De resto, a própria Recorrente reconhece, pelo menos quanto à primeira apontada contradição, que não se trata de uma contradição lógica mas antes de um erro na interpretação dos factos e no respectivo enquadramento jurídico.

Mas também quanto à segunda questão não existe contradição lógica: a decisão recorrida refere, por outros termos, que de um ponto de vista formal foram apresentadas 10 áreas temáticas pela ora Recorrida mas que do ponto de vista material apenas foram apresentadas 9 porque apenas 9 foram descritas.

Não existem, pois, as apontadas contradições lógicas entre os factos provados e os fundamentos jurídicos da decisão ou a própria decisão, determinantes de qualquer nulidade.

Improcede, pois, o recurso por esta via.


*

2. O mérito da sentença.

2.1. Da violação da cláusula 6.ª, n.º 1, da parte II do caderno de encargos. Os momentos de contextualização histórica da Contra-Interessada “CM”.

Invoca nesta parte a Recorrente (conclusões das alegações):

“Do seu teor decorre expressamente que a proposta não apresentava três momentos de contextualização histórica no tema da festa, pois um dos momentos contemplados não tem qualquer contextualização temporal (cfr. proposta a fls. 19-20, constante do processo administrativo).
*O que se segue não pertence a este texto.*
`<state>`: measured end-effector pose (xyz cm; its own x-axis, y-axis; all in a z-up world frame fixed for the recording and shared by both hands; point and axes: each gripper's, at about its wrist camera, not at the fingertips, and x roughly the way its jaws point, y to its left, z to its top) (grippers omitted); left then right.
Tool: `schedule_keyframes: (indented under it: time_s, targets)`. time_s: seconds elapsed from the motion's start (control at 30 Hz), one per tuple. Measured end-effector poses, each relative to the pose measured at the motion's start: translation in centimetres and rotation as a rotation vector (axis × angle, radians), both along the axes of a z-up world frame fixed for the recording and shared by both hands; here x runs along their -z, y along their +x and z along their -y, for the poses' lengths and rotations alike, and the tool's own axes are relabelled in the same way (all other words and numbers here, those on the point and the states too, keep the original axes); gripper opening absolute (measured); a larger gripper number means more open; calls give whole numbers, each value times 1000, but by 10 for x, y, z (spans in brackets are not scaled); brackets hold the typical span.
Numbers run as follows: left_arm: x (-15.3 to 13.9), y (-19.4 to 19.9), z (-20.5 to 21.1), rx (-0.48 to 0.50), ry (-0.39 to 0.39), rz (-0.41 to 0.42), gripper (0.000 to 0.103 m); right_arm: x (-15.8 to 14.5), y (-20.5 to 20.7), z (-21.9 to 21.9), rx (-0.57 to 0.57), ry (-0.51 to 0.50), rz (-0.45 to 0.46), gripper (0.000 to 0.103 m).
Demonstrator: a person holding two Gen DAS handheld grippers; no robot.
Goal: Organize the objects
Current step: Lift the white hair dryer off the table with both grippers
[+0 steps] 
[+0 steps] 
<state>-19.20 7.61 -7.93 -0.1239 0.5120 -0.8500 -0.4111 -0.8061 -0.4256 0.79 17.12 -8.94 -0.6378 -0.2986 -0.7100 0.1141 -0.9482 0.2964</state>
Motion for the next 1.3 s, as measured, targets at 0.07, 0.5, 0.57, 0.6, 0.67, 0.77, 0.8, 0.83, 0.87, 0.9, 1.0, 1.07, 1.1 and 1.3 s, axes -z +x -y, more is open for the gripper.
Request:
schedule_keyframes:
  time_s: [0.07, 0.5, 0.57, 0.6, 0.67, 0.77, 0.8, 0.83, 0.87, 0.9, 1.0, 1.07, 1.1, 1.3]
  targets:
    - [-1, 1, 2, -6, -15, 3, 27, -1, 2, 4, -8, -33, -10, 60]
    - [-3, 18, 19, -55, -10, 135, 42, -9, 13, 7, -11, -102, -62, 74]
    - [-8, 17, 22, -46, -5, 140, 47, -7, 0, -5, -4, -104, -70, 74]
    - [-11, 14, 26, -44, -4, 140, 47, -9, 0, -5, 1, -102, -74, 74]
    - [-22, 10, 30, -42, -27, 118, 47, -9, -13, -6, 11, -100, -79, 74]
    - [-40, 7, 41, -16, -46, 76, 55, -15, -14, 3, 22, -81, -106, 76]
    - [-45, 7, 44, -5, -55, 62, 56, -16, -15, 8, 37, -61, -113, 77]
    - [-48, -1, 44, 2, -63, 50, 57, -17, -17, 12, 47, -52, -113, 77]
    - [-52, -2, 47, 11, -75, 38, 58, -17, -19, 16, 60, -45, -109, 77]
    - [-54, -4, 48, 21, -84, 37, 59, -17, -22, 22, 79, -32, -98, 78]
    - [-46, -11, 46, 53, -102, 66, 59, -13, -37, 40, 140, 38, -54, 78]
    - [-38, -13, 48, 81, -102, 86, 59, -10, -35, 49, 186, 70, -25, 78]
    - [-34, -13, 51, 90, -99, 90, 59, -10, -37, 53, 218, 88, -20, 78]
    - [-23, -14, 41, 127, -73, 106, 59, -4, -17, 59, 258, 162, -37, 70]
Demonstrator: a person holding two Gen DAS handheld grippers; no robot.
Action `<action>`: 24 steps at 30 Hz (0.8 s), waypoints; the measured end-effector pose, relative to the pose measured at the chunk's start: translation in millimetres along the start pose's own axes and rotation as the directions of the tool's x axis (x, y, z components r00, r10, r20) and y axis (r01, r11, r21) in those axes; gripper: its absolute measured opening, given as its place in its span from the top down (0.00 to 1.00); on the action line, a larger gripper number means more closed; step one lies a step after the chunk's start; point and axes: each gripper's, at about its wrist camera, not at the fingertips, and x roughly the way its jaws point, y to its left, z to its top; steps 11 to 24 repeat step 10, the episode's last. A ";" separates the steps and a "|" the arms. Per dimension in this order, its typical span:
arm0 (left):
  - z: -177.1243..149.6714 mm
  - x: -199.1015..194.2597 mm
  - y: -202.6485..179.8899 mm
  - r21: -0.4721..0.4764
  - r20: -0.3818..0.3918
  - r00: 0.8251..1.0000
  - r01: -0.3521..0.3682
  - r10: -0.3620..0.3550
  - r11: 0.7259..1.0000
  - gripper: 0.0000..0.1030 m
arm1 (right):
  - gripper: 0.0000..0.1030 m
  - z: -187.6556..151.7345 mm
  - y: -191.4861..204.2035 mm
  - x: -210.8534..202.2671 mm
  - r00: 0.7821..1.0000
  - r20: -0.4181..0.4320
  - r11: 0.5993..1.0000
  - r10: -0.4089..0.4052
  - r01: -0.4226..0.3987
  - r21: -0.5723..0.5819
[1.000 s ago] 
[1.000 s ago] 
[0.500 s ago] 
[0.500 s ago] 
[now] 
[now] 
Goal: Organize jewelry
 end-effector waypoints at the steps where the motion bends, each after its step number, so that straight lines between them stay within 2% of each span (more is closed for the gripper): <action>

3. Isso mesmo resulta do ponto 5) dos factos dados como provados pela sentença recorrida, que reproduz o conteúdo da proposta, sendo óbvio que a mesma viola o parâmetro-base da cláusula 6.ª, n.º 1, da Parte II do caderno de encargos e tinha que ser excluída.”

E tem razão nesta parte.

A mencionada cláusula 6.ª dispõe (ponto 1 dos factos provados):

“Momentos de recreação histórica

1. A aquisição de serviços para a organização da Festa da História contempla a criação e encenação de, pelo menos, 3 (três) momentos de contextualização histórica no tema da festa, a apresentar nos quatro dias do evento.”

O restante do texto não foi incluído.